§ **WORK ORDER**
Your job is to return the whole listing unchanged while skipping its images.

§ **COLLECTED DATA**
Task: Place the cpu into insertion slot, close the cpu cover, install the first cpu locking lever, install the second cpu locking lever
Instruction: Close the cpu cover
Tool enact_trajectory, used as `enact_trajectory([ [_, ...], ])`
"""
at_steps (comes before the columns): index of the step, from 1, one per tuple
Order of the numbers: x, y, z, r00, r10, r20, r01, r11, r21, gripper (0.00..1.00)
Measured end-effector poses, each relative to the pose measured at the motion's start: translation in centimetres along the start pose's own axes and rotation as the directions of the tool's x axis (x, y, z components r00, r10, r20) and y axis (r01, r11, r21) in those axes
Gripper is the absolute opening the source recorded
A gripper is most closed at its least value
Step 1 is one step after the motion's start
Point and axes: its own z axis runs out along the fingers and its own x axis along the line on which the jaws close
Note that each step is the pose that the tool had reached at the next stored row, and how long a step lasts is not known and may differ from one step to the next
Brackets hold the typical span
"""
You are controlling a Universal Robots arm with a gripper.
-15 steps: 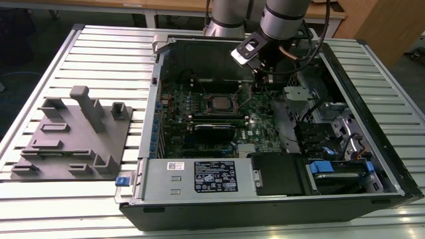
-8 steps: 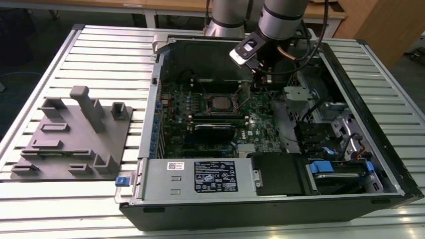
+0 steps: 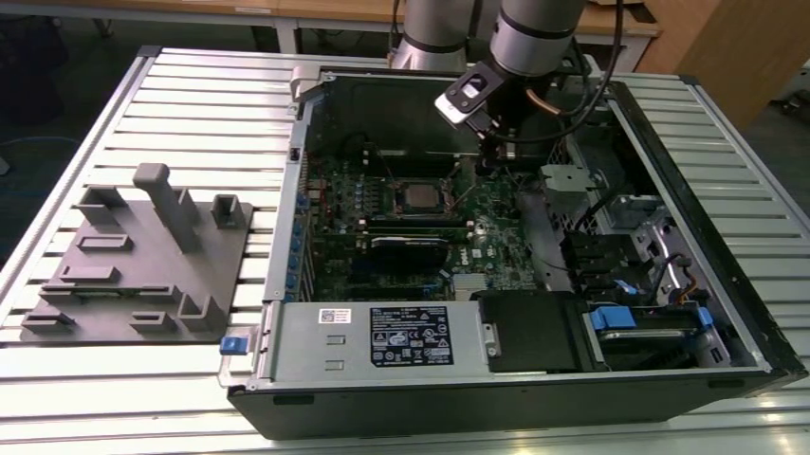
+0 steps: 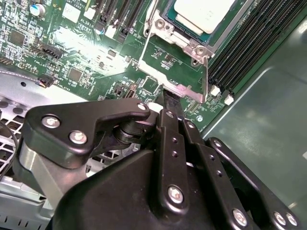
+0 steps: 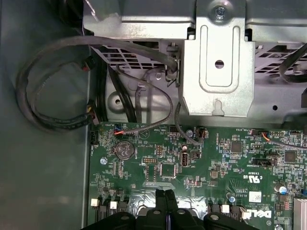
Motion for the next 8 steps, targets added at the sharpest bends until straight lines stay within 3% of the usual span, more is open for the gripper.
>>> enact_trajectory([
  [8,0.00,-0.30,0.12,1.0000,0.000,-0.0001,0.000,1.0000,0.0022,0.11],
])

§ **SOLVED EXERCISE**
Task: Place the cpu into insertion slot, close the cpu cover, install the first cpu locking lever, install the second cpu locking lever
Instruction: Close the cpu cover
Tool enact_trajectory, used as `enact_trajectory([ [_, ...], ])`
"""
at_steps (comes before the columns): index of the step, from 1, one per tuple
Order of the numbers: x, y, z, r00, r10, r20, r01, r11, r21, gripper (0.00..1.00)
Measured end-effector poses, each relative to the pose measured at the motion's start: translation in centimetres along the start pose's own axes and rotation as the directions of the tool's x axis (x, y, z components r00, r10, r20) and y axis (r01, r11, r21) in those axes
Gripper is the absolute opening the source recorded
A gripper is most closed at its least value
Step 1 is one step after the motion's start
Point and axes: its own z axis runs out along the fingers and its own x axis along the line on which the jaws close
Note that each step is the pose that the tool had reached at the next stored row, and how long a step lasts is not known and may differ from one step to the next
Brackets hold the typical span
"""
You are controlling a Universal Robots arm with a gripper.
-15 steps: 
-8 steps: 
+0 steps: 
+0 steps: 
+0 steps: 
Motion for the next 8 steps, targets added at the sharpest bends until straight lines stay within 3% of the usual span, more is open for the gripper.
>>> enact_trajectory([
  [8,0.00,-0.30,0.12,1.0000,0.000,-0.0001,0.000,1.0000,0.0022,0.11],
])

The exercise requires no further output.